Tuesday, February 20, 2007

When are supposed "to know"?

I was just wondering. There is something about American culture where we ask kids, often times when they are children-"What do you want to be when you grow up?" As a high school teacher, I see teachers asking their students what their major will be in college leading these students to really think about what they want to do with their lives. I personally think that this is the biggest mistake that you could do to a college bound high school student. I mean how is a 17 year old kid supposed to figure out what they are going to do with their life? I have friends who are ranging from the ages of 24-34 who still don't know what they want to do with themselves.

So what ends up happening is these kids go to college and all their minds are on is what they are going to "become". Never leaving their minds on the present moment. Never taking college for what it should be in my opinion-which is an opportunity to learn! So we end up with economics majors or pre-law or pre-med majors. The common question being asked to someone who revelas their major is- "So what are you going to do with that?"

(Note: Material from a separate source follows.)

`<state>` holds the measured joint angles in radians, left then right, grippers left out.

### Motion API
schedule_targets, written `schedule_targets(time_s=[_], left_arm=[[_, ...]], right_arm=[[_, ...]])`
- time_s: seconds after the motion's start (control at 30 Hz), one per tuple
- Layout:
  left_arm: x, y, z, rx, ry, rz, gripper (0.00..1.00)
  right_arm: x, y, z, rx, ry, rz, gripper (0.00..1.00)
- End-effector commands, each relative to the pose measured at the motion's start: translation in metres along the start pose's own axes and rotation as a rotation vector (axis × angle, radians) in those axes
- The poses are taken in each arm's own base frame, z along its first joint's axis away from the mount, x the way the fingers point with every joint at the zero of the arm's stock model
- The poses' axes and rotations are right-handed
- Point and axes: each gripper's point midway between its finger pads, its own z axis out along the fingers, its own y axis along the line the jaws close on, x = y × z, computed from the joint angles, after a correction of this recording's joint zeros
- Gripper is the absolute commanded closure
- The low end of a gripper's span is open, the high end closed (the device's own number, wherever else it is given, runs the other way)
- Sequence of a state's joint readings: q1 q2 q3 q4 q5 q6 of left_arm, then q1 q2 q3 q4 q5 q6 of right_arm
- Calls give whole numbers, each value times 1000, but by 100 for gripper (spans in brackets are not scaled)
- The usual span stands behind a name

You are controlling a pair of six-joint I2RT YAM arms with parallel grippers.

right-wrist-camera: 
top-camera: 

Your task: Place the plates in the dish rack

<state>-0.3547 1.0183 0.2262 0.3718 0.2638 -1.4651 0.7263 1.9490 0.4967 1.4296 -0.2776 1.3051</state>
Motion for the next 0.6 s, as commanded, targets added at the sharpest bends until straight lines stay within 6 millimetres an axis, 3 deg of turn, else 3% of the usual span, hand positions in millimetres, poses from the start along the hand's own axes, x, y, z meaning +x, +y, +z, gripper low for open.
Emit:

Maybe it's just this capitalistic regime that we are in. But college for me was so much about potential job opportunities as opposed to actual learning and upliftment through knowledge. And so 2 changed majors, 5 years, and about $40,000 later I graduated with a degree in Religious Studies. And no... I am not a priest or anything like that. But I have to say I enjoyed the remainder of college when I was actually learning something. And this brings me to my post question. When are we supposed "to know" what we want to do or what we want to become.

I am asking because for about the past 8 years of my life I have known that I wanted to be a teacher. But high school teaching has become an embarked journey that has left me knowing that this is not what I want to do for the rest of my life. So I'm just wondering because the question of this post is the burning question that my self and almost all of my friends are yearning to answer. And I figured that after 28 years of breath in this existence, I would have more of a clue. But many days, I feel like I am back at square on trying to answer the very same question of-"What do you want to become when you grow up?"

Shit... It feels crazy because I have to answer this question again, but I'm all grown up now. So maybe I should panic. Or maybe I should just not care and let things fall where they may. I know the answer lies in between both of these extremities. But I just thought i would know by now.